• Work to be completed:
Gather the lines below that include the string "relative", copying each in full.

• Data excerpts:
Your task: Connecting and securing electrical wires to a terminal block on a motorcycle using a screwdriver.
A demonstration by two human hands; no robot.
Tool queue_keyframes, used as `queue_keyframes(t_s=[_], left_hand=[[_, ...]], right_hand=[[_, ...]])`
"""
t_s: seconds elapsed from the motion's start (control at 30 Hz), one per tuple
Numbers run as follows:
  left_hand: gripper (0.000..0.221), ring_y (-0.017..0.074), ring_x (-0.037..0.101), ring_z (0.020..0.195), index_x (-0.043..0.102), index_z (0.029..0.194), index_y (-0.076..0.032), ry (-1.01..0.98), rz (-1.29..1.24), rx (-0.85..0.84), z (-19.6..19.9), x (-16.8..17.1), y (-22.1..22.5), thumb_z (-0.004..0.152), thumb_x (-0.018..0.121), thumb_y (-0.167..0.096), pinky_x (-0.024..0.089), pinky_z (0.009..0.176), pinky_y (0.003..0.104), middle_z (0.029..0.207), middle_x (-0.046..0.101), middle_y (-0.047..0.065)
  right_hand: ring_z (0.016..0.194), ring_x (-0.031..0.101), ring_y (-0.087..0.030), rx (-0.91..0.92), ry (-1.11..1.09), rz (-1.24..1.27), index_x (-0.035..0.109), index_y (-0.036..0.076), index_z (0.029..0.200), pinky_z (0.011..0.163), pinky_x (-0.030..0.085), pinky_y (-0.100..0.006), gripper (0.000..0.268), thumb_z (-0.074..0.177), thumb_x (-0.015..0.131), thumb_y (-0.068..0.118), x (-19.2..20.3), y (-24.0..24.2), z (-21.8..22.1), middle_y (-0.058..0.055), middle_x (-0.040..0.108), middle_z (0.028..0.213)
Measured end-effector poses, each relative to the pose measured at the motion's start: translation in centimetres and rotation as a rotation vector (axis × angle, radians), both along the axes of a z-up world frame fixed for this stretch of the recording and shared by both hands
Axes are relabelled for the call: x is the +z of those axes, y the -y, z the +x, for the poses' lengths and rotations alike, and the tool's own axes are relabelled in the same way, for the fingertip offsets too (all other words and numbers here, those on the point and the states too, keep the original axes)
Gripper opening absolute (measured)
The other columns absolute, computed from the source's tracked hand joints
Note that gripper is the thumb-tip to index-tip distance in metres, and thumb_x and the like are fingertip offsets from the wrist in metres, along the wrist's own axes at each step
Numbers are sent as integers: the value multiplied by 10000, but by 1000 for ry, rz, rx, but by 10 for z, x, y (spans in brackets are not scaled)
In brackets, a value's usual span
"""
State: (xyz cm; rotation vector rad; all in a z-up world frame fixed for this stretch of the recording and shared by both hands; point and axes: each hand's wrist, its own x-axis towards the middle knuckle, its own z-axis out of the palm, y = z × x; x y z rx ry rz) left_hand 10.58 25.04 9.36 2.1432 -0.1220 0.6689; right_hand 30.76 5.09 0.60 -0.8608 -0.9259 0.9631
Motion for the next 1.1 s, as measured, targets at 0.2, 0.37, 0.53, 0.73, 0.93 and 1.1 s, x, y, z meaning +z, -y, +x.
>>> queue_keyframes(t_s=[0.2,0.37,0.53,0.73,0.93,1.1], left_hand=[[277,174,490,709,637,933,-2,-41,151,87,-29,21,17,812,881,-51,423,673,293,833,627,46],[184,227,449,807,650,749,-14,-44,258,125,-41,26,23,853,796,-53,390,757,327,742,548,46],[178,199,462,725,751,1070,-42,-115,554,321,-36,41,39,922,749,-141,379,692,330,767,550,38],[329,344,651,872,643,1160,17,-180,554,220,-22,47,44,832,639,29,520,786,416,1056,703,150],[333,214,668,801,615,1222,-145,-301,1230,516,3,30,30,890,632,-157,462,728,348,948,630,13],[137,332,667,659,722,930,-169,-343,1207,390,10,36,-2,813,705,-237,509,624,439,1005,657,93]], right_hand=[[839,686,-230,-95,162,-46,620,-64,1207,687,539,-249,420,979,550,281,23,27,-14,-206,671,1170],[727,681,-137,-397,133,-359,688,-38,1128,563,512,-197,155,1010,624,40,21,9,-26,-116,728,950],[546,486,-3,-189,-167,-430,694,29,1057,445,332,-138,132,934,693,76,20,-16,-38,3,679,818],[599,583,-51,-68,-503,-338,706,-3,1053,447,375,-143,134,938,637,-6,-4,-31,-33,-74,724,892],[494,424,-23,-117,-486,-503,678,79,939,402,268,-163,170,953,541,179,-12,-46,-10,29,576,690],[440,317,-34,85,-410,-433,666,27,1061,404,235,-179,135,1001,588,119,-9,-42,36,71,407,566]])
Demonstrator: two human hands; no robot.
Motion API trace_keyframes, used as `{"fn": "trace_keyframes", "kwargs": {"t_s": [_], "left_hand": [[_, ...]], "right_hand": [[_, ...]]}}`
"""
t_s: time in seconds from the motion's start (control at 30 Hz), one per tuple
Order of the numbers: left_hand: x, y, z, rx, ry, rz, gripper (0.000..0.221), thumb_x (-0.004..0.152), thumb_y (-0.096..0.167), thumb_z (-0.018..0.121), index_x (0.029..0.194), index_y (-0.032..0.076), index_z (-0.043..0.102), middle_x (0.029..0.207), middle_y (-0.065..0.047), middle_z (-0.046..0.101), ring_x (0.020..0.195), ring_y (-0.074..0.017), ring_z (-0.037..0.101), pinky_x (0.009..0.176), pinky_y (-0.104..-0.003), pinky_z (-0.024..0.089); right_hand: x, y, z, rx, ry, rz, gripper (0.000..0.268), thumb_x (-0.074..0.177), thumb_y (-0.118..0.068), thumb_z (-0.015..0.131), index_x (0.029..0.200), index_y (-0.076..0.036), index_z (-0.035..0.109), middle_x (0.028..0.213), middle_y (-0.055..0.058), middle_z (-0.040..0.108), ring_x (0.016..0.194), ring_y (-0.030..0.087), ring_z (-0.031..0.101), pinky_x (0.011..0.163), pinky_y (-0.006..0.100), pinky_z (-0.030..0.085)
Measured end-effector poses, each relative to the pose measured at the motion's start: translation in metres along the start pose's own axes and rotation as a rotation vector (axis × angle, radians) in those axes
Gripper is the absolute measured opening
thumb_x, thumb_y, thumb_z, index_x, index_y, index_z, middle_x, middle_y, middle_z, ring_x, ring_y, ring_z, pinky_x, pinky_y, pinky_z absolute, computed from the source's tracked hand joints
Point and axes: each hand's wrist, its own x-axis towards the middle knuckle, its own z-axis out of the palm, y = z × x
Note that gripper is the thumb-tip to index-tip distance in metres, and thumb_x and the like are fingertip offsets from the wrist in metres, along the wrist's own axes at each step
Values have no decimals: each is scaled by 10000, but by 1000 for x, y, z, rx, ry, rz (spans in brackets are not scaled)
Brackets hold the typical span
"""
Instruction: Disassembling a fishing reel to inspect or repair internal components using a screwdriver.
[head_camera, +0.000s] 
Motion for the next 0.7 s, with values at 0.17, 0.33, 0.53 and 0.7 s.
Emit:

• Answer box:
Measured end-effector poses, each relative to the pose measured at the motion's start: translation in centimetres and rotation as a rotation vector (axis × angle, radians), both along the axes of a z-up world frame fixed for this stretch of the recording and shared by both hands
Measured end-effector poses, each relative to the pose measured at the motion's start: translation in metres along the start pose's own axes and rotation as a rotation vector (axis × angle, radians) in those axes

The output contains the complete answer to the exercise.